Sois guías espirituales que se esfuerzan por orientar y mejorar los corazones de los fieles para que, convertidos, vivan el amor a Dios y al prójimo y se comprometan en la promoción y dignificación del hombre.
Sois sacerdotes y religiosos; no sois dirigentes sociales, líderes políticos o funcionarios de un poder temporal. Por eso os repito: “No nos hagamos la ilusión de servir al Evangelio si tratamos de 'diluir' nuestro carisma a través de un interés exagerado hacia el amplio campo de los problemas temporales” (Discurso al clero de Roma, 9 de noviembre de 1978) .No olvidéis que el liderazgo temporal puede fácilmente ser fuente de división, mientras el sacerdote debe ser signo y factor de unidad, de fraternidad. Las funciones seculares son el campo propio de acción de los laicos que han de perfeccionar las cosas temporales con el espíritu cristiano (cf. Apostolicam actuositatem AA 4).

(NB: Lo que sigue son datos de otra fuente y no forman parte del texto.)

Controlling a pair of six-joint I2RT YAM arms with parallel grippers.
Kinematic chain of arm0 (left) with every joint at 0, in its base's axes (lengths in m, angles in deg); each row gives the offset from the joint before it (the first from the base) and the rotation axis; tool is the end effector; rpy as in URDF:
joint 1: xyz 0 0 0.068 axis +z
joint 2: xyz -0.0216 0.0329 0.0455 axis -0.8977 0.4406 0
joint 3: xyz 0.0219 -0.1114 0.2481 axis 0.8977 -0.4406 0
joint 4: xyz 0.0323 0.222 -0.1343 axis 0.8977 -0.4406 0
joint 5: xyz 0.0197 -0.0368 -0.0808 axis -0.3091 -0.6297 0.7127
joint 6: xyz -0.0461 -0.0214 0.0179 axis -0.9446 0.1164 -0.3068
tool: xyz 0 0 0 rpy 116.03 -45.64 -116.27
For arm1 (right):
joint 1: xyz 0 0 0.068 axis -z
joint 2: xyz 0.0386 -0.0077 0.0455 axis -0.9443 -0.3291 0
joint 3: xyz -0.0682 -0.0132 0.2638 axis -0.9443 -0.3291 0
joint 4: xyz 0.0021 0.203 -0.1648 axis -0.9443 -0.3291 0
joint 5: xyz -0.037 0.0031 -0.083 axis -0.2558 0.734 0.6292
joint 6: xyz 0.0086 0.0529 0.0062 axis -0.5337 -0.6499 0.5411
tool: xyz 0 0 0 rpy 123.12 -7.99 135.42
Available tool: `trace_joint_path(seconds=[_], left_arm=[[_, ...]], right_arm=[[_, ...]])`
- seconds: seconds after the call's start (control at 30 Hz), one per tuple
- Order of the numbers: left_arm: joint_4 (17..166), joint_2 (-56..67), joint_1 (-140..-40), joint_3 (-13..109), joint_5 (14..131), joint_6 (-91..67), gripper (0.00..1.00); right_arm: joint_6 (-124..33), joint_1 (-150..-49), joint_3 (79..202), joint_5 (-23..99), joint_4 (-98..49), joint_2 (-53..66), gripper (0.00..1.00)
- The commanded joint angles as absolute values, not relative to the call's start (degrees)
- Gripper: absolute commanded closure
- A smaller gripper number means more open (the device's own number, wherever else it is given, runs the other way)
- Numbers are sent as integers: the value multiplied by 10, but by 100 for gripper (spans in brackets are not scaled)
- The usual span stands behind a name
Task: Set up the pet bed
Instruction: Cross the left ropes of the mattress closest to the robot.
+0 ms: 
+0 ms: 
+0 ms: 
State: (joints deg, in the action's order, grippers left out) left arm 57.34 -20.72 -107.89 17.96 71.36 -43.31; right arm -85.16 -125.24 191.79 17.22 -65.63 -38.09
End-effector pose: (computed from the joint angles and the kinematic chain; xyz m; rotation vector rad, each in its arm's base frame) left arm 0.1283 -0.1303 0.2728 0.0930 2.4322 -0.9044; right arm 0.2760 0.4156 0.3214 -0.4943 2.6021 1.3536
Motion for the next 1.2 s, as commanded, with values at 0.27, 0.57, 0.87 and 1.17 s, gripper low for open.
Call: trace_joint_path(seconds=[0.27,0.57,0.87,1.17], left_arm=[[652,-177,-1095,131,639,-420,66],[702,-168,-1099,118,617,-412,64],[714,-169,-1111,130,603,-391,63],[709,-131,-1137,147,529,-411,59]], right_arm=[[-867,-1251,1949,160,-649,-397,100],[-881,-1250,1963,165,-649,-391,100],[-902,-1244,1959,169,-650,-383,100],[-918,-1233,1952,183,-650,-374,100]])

Amadísimos sacerdotes y religiosos: os diría muchas otras cosas, pero no quiero alargar demasiado este encuentro. Algunas las diré en otra sede y a ellas os remito.
Termino repitiéndoos mi gran confianza en vosotros. Espero tanto de vuestro amor a Cristo y a los hombres. Mucho hay que hacer. Emprendamos el camino con nuevo entusiasmo. Unidos a Cristo, bajo la mirada materna de la Virgen, Nuestra Señora de Guadalupe, dulce madre de los sacerdotes y religiosos. Con la afectuosa bendición del Papa, para vosotros y para todos los sacerdotes y religiosos de México.